NBA Rookie of the Year candidate Luka Doncic kept Dirk Nowitzki‘s famous company on the court for the first time in the Dallas Mavericks December 2018 matchup against the Phoenix Suns. The German-born Nowitzki was playing his first game back from injury — in his NBA-record 21st consecutive season with the same team.
Doncic is well aware of Nowitzki’s iconic status as the primo example of NBA success for players born outside the US. Doncic, a Slovenian, will basically have to pummel his NBA competition for the next two decades to approach Nowitzki’s standing. Were he to somehow break Nowitzki’s record, Doncic would have to retire as a Maverick after the year 2039.
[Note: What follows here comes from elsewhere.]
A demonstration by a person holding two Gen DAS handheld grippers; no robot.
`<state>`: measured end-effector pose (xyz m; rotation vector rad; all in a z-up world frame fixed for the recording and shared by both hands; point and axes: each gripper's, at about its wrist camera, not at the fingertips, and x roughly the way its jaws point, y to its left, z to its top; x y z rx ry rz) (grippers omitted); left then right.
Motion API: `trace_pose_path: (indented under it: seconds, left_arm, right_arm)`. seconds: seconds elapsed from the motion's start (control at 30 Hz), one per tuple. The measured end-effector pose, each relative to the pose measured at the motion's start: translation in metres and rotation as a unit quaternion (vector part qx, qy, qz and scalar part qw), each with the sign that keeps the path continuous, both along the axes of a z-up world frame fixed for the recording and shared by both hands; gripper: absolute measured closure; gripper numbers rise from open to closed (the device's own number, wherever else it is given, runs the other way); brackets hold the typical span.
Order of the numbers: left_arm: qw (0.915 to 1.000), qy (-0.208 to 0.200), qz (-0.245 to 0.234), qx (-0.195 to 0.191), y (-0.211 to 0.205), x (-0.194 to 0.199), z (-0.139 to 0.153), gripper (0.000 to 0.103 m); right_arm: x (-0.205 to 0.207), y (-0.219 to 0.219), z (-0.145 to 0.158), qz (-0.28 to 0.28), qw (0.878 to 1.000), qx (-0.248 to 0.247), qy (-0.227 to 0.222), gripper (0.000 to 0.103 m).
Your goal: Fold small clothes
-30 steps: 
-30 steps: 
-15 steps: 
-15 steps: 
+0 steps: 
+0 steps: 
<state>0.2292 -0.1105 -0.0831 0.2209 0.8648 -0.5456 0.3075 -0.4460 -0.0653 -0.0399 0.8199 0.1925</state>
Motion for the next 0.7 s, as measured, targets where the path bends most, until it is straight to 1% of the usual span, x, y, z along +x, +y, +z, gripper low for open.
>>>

How good has Nowitzki been? The 2007 NBA MVP won a title in 2011 and ranks as the 7th all-time leading scorer in league history. (And he’s still going, with Wilt Chamberlain in his sights). But Nowitzki’s impact is measured by more than just the consistent scoring over time — it’s the style too, and the Nowitzki innovation. Nowitzki one-footed fadeaway jumper is as iconic (and unstoppable) a shot as Kareem Abdul-Jabbar‘s sky hook. And Nowitzki was a game changer in a specific way — all these “stretch 4s” in today’s NBA, giant players who fill it from 3-point territory, Dirk started all that.
Yes, Larry Bird played a similar role as the progenitor of the “point forward” position, but Nowitzki at 7-feet is far taller than Bird, and he’s the true model for the stretch big man in the new ball-movement-obsessed NBA. Here’s a way to think about Nowitzki: he’s already scored nearly 3,000 more career points than Shaquille O’Neal, and LeBron James has described him as “one of my favorite players of all time.”
Good luck, Luka! You’re off to a killer start.